#### REQUIRED WORK
Set down the final part of the listing, which starts at the line containing "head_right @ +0" and runs to the last line, exactly and completely.

#### THE DATA
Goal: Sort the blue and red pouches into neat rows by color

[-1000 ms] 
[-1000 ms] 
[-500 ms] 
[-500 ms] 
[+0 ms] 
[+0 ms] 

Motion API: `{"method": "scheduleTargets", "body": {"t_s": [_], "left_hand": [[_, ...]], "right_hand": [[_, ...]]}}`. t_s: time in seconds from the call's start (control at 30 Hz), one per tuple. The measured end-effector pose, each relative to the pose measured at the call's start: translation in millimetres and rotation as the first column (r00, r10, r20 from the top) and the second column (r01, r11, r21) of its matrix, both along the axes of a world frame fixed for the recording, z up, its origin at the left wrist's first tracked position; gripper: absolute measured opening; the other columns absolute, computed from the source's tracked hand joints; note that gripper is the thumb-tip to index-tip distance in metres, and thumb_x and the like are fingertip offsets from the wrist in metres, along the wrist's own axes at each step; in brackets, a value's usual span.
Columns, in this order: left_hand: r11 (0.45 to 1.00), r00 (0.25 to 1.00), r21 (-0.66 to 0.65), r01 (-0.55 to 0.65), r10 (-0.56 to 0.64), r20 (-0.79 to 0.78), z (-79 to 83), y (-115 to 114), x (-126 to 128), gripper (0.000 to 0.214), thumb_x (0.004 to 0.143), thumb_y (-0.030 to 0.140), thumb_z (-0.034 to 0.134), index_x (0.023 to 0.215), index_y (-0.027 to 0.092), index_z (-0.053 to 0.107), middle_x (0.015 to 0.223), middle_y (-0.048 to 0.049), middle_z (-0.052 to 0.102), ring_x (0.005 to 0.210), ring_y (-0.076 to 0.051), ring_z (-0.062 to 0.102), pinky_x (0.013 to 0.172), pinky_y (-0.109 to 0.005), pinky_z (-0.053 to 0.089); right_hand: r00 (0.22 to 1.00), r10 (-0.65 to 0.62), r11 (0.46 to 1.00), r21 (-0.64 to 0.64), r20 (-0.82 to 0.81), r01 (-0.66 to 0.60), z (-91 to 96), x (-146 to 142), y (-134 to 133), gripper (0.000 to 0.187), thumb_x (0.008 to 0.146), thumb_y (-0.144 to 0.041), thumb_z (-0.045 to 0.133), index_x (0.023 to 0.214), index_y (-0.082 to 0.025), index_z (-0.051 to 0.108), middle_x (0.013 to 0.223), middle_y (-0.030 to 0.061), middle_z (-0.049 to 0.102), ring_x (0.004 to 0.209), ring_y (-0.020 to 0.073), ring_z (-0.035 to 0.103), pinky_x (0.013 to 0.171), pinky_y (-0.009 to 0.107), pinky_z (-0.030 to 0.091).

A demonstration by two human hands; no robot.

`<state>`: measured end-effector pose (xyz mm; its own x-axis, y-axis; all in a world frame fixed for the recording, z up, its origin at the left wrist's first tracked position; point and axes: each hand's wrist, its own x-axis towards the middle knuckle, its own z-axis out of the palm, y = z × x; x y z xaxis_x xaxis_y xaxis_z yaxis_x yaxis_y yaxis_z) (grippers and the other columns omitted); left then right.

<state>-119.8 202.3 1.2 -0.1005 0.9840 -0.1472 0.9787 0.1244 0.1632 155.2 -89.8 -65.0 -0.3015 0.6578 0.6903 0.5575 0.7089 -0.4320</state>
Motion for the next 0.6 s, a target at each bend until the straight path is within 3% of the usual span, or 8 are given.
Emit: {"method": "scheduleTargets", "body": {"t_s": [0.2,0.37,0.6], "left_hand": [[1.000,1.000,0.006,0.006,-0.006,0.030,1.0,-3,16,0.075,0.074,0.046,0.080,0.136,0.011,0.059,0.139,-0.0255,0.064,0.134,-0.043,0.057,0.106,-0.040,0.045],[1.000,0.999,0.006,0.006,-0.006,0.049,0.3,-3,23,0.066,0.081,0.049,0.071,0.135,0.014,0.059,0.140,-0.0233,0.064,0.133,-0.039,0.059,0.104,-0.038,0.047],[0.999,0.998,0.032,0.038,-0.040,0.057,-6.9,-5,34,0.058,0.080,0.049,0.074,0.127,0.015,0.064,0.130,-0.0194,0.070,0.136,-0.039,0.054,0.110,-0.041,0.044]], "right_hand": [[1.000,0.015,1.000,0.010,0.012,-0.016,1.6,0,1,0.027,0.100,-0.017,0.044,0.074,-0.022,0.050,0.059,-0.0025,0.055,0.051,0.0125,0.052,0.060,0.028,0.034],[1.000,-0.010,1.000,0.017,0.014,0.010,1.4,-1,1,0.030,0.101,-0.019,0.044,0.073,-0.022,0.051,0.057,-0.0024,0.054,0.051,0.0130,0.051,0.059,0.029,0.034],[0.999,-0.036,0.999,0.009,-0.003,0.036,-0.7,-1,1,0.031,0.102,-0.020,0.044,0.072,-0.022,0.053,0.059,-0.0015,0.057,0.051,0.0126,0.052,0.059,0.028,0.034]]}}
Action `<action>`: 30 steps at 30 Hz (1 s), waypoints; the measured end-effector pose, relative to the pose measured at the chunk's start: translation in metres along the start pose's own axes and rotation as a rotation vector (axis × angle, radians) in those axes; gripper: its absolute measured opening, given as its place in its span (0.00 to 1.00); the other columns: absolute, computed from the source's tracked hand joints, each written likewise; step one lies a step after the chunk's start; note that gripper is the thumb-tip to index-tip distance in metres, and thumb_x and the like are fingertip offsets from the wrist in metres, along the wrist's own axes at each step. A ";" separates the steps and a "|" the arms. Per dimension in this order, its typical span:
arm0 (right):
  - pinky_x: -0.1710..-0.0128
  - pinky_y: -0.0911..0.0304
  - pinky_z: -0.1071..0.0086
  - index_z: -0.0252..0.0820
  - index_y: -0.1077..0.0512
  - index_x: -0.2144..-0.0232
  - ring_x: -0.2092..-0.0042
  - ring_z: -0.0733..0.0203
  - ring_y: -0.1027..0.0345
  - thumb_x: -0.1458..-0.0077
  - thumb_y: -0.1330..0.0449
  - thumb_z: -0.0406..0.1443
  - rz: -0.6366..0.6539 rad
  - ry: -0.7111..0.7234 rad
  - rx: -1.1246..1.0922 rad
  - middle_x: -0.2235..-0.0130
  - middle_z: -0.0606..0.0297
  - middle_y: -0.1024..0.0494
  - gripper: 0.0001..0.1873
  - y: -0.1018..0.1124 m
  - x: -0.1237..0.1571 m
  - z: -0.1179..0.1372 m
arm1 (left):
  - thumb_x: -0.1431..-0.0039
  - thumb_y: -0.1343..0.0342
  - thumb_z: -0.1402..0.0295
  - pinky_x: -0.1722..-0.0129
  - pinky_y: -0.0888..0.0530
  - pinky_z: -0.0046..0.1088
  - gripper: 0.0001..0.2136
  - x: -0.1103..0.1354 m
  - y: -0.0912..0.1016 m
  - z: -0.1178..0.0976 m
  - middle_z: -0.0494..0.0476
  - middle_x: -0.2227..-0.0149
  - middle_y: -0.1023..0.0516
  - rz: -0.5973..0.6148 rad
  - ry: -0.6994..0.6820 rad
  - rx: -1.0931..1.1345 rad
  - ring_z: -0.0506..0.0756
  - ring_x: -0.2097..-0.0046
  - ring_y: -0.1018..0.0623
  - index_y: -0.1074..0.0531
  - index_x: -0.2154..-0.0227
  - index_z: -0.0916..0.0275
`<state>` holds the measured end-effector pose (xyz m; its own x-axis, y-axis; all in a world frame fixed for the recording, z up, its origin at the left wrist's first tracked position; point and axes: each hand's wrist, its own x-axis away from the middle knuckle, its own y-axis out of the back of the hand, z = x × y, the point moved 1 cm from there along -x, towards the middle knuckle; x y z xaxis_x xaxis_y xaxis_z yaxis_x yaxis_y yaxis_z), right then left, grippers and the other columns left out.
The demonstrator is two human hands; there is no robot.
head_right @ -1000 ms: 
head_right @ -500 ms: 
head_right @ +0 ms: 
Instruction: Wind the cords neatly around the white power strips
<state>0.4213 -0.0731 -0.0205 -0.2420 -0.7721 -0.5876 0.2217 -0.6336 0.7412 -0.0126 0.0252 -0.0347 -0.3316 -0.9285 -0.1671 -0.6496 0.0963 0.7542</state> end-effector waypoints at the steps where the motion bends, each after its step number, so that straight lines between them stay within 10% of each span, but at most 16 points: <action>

#### TASK SOLUTION
head_right @ +0 ms: 
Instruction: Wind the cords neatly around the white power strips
<state>0.4213 -0.0731 -0.0205 -0.2420 -0.7721 -0.5876 0.2217 -0.6336 0.7412 -0.0126 0.0252 -0.0347 -0.3316 -0.9285 -0.1671 -0.6496 0.0963 0.7542</state> end-effector waypoints at the steps where the motion bends, each after its step number, so that straight lines between them stay within 10% of each span, but at most 16 points: <action>

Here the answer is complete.